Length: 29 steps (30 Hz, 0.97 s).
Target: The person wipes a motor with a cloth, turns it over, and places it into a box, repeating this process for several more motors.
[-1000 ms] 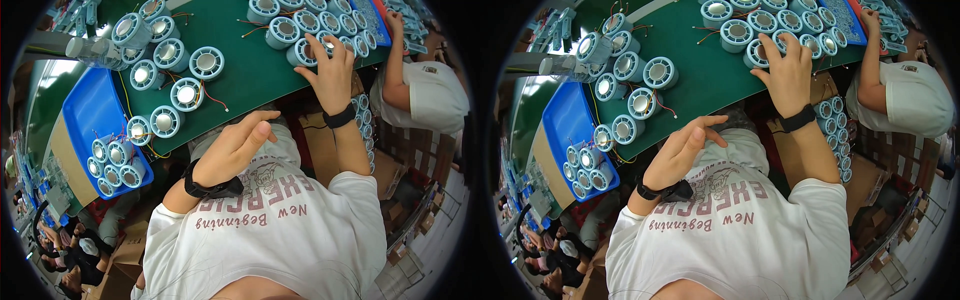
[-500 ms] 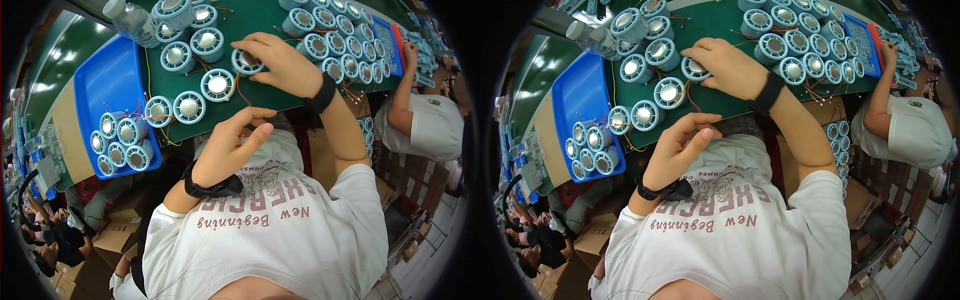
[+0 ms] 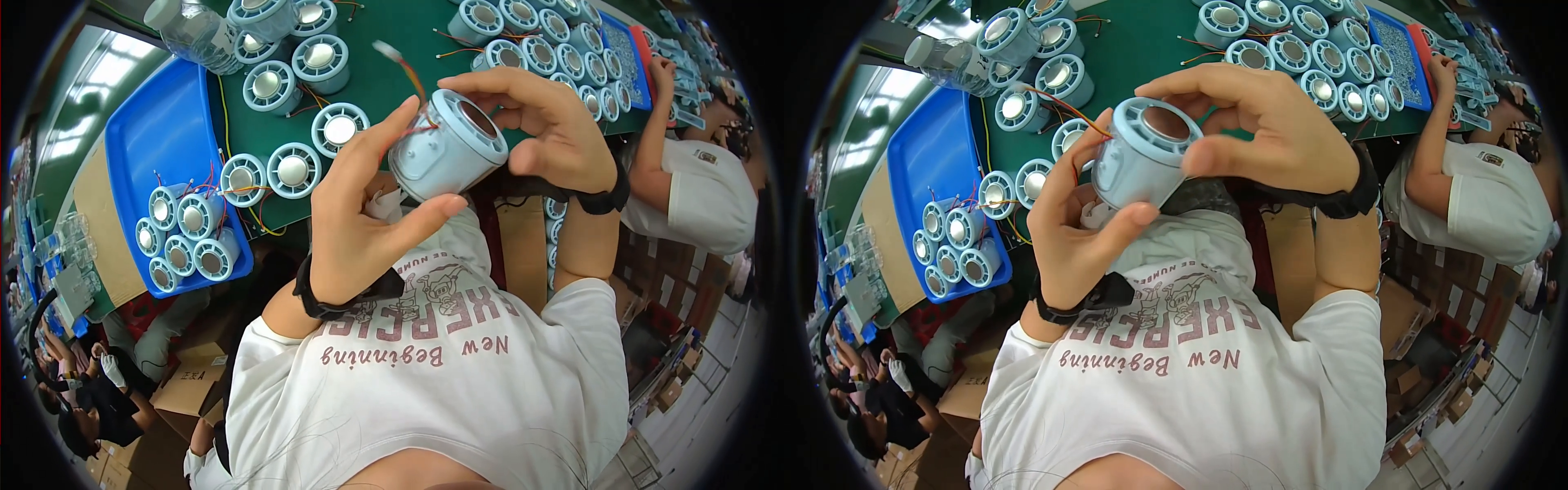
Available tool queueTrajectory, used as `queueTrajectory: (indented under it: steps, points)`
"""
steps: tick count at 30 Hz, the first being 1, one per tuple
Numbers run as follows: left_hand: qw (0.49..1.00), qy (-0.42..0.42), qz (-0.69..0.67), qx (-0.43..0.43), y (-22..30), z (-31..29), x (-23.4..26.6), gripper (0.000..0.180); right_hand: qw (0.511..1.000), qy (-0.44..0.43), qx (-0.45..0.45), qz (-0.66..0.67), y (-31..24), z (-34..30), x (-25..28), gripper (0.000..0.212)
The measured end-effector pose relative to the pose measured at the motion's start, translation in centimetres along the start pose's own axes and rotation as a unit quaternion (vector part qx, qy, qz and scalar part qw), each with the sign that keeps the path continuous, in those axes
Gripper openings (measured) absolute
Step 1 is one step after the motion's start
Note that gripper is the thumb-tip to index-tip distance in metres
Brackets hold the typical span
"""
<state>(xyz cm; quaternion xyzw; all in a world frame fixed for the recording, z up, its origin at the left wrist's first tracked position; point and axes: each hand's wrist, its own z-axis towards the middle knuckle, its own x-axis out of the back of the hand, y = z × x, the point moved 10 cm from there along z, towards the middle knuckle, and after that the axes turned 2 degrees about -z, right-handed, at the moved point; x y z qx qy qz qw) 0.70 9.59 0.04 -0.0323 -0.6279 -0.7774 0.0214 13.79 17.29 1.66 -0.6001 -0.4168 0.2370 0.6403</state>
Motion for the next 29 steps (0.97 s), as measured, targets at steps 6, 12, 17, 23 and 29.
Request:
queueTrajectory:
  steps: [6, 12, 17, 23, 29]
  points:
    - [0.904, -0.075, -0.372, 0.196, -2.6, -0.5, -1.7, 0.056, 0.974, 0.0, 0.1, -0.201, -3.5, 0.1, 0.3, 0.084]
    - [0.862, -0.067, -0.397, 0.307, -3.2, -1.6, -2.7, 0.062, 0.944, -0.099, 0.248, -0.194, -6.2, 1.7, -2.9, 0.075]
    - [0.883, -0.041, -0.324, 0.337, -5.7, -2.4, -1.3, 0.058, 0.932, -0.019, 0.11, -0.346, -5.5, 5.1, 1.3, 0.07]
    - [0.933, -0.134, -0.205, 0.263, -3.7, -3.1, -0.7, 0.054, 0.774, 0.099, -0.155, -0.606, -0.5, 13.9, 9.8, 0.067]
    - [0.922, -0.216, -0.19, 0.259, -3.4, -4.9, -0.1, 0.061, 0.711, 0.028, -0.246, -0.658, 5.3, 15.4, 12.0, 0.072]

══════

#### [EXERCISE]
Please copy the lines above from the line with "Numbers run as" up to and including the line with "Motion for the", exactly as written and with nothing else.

#### [RESULT FOR THIS TASK]
Numbers run as follows: left_hand: qw (0.49..1.00), qy (-0.42..0.42), qz (-0.69..0.67), qx (-0.43..0.43), y (-22..30), z (-31..29), x (-23.4..26.6), gripper (0.000..0.180); right_hand: qw (0.511..1.000), qy (-0.44..0.43), qx (-0.45..0.45), qz (-0.66..0.67), y (-31..24), z (-34..30), x (-25..28), gripper (0.000..0.212)
The measured end-effector pose relative to the pose measured at the motion's start, translation in centimetres along the start pose's own axes and rotation as a unit quaternion (vector part qx, qy, qz and scalar part qw), each with the sign that keeps the path continuous, in those axes
Gripper openings (measured) absolute
Step 1 is one step after the motion's start
Note that gripper is the thumb-tip to index-tip distance in metres
Brackets hold the typical span
"""
<state>(xyz cm; quaternion xyzw; all in a world frame fixed for the recording, z up, its origin at the left wrist's first tracked position; point and axes: each hand's wrist, its own z-axis towards the middle knuckle, its own x-axis out of the back of the hand, y = z × x, the point moved 10 cm from there along z, towards the middle knuckle, and after that the axes turned 2 degrees about -z, right-handed, at the moved point; x y z qx qy qz qw) 0.70 9.59 0.04 -0.0323 -0.6279 -0.7774 0.0214 13.79 17.29 1.66 -0.6001 -0.4168 0.2370 0.6403</state>
Motion for the next 29 steps (0.97 s), as measured, targets at steps 6, 12, 17, 23 and 29.

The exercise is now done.